It has been a heartbreaking week. But the I Love Hackney Mayor’s Civic Awards at the town hall tonight were something to smile about: community champions, nominated by you, were celebrated for the incredible service they’ve given to Hackney. James Pitman spoke to the winners.
The woman known as Mama Hackney, a reformed gang member with a book deal, and a volunteer who’s spent 14 years looking after the homeless were set to be honoured with Hackney’s top community awards last night.
The second annual I Love Hackney Mayor’s Civic Awards were due to be dished out to veteran youth worker Janette Collins of The Crib in De Beauvoir, Hackney Wick FC founder Bobby Kasanga, and Felicia Ogunleye of the borough’s befriending service.
Their gongs were set to be handed out by Mayor Phil Glanville at a town hall ceremony as part of the I Love Hackney civic pride campaign – launched in 2006 in retaliation against a Channel 4 property programme that labelled Hackney “the worst place to live in the UK”.
Mr Glanville said: “Hackney is the great place it is today thanks to the hard work of those who go the extra mile for their community.
“These awards will hopefully inspire more people to get involved and make a lasting difference to the Hackney community.”
Mr Glanville chaired a judging panel that included A&E registrar Dr Ronke Ikharia (see p20), Colette Allen of youth charity Hackney Quest (profiled on our “Who’s Who” page two weeks ago) and Gazette editor Ramzy Alwakeel.
Colette said: “The three winners stood out as having come a long way from where they began and done so much for the community. They are all exceptional and amazing in their own separate way.”
It’s Mr Glanville’s first civic awards: he took over from former mayor Jules Pipe in September, a few months after the first set of winners were honoured.
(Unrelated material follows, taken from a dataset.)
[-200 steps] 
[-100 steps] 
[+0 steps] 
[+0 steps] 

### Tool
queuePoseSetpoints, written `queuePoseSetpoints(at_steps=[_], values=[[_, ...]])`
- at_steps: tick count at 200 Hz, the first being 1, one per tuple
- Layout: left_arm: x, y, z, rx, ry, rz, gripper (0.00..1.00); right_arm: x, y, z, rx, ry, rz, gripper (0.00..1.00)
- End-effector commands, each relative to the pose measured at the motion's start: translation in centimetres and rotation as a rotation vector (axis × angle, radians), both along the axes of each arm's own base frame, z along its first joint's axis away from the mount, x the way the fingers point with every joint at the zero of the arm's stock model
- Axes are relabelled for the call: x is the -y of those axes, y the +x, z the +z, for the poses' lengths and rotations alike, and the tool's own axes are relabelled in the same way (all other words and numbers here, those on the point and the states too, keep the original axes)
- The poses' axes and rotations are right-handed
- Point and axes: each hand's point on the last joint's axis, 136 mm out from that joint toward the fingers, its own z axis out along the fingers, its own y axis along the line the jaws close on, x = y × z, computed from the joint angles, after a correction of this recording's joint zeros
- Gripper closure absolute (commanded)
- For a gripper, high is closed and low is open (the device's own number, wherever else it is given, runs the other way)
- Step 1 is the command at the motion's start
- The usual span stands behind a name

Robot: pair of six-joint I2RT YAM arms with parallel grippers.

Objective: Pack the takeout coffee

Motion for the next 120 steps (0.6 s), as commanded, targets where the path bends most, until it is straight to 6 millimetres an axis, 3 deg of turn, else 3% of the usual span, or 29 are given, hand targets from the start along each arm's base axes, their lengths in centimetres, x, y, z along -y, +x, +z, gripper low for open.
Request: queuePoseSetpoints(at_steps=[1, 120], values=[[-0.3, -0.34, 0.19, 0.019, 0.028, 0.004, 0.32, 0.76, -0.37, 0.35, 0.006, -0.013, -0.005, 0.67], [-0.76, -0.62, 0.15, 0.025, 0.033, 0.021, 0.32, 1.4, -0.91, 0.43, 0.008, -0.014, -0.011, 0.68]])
But it was only after getting into conversation with some footballers in the park that Bobby, of Amhurst Road, knew where to channel his energy. He realised there hadn’t been a semi-professional team in Hackney since the original Leyton Orient upped sticks 80 years ago.
That was when the idea for Hackney Wick FC was born. Bobby has devoted himself to the club ever since, even working night shifts so he could concentrate on the club in the day.
Putting community first is part of the Wickers’ ethos. Each player dedicates two hours a week to the borough volunteering for events like the Hackney Half Marathon.
Free training delivered to Hackney Women’s Institute led to the formation of the women’s team, and now the Wickers typically run eight sides across all age ranges during a weekend.
Things haven’t gone that badly for the Wickers on the pitch, either. Since finishing last in their first season, they’ve gone up to sixth this season, won the first-ever Fairtrade Cup, been finalists at the Pride of Sport Awards, and picked up Team of the Year at the Hackney Sport Awards.
Bobby doesn’t work nights any more, but that doesn’t mean he’s been able to catch up on his sleep. He’s planning to set up an anti-knife charity, and perhaps even finish the third instalment of his novel – The Life I Live, Not The Life I Chose was published in 2014 and 2015.